The Joo Koon rail accident, or sometimes referred to as the Joo Koon train collision, was an accident which happened on 15 November 2017, when a C151A train travelling at  rear-ended a stationary C151A train at Joo Koon station on the East West MRT line, resulting in 38 injuries. The stationary train was in the process of being detrained due to a train fault. Both trains were operating under the recently installed Thales SelTrac CBTC signalling system at time of incident, and the Minister of Transport Khaw Boon Wan expressed that he was "disturbed" by an initial finding that "critical safety software" was inadvertently removed from the stationary train, possibly due to a malfunctioning signalling circuit, which led to the accident. This incident is the second train collision in Singapore MRT's history, after the Clementi rail accident.

Background
The East West MRT Line, at the time of the incident, was in the transition process between the older Westinghouse ATC fixed block signalling and the newer Thales Group SelTrac CBTC moving block signalling. Both systems are in use on the same line, but only the newer CBTC signalling equipment was available for the Tuas West Extension between Joo Koon and Tuas Link.

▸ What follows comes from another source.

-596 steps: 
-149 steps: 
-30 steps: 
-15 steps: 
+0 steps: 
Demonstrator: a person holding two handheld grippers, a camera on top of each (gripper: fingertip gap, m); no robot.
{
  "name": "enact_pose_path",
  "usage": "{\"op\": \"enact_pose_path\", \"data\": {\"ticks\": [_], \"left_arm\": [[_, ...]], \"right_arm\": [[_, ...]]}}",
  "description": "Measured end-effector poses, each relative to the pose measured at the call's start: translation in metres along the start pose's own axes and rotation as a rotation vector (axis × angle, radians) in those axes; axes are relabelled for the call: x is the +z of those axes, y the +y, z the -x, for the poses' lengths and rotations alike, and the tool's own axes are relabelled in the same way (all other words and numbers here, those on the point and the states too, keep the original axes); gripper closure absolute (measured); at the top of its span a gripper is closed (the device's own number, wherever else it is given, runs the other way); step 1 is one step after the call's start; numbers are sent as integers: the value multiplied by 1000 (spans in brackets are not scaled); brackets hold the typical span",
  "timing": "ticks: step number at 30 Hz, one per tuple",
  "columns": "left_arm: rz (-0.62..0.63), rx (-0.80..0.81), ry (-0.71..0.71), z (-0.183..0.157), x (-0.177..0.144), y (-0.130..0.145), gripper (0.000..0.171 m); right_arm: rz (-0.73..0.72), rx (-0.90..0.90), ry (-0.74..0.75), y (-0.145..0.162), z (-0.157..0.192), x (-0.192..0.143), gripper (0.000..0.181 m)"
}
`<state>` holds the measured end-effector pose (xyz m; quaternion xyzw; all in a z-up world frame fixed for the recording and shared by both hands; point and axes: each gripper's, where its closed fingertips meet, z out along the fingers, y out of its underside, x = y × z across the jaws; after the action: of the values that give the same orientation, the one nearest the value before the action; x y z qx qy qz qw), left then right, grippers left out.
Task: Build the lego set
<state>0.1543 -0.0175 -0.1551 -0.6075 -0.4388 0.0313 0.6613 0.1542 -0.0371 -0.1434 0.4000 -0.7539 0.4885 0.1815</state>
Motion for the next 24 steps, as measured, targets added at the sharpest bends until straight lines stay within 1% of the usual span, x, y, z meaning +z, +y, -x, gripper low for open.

As a result, trains are required to switch from the Westinghouse signalling to the Thales signalling at Pioneer prior to heading towards Tuas Link, and vice versa in the other direction.

There were previous high-profile train disruptions in June 2017 during the testing phase on the North South MRT line, when it was transitioning to the Thales SelTrac CBTC. Those incidents were found to be a result of human error when new software was being installed. Before this accident, SMRT had originally scheduled full-line testing of Thales CBTC to begin on the East West Line in December 2017.

Incident
The first train, a Kawasaki-Sifang C151A bound for Tuas Link, had to be removed from service due to a train fault at 8.18am caused by a separate signalling fault. The second train, another C151A, bound for the same terminus, stopped behind the first train while the automatic platform gate was manually overridden to allow the detrainment of the first train. The second train had 517 passengers on board. As the doors of the first train were closed, the second train suddenly accelerated to a speed of 16 km/h and rear-ended the first train. Witnesses outside the train reported hearing a loud bang. This resulted in 38 injuries, including two SMRT Trains staff members. Many of the injuries resulted from passengers losing balance and impacting the floor or fixtures, and ranged from vomiting to a broken tooth. The injured passengers and staff were treated at National University Hospital and Ng Teng Fong General Hospital.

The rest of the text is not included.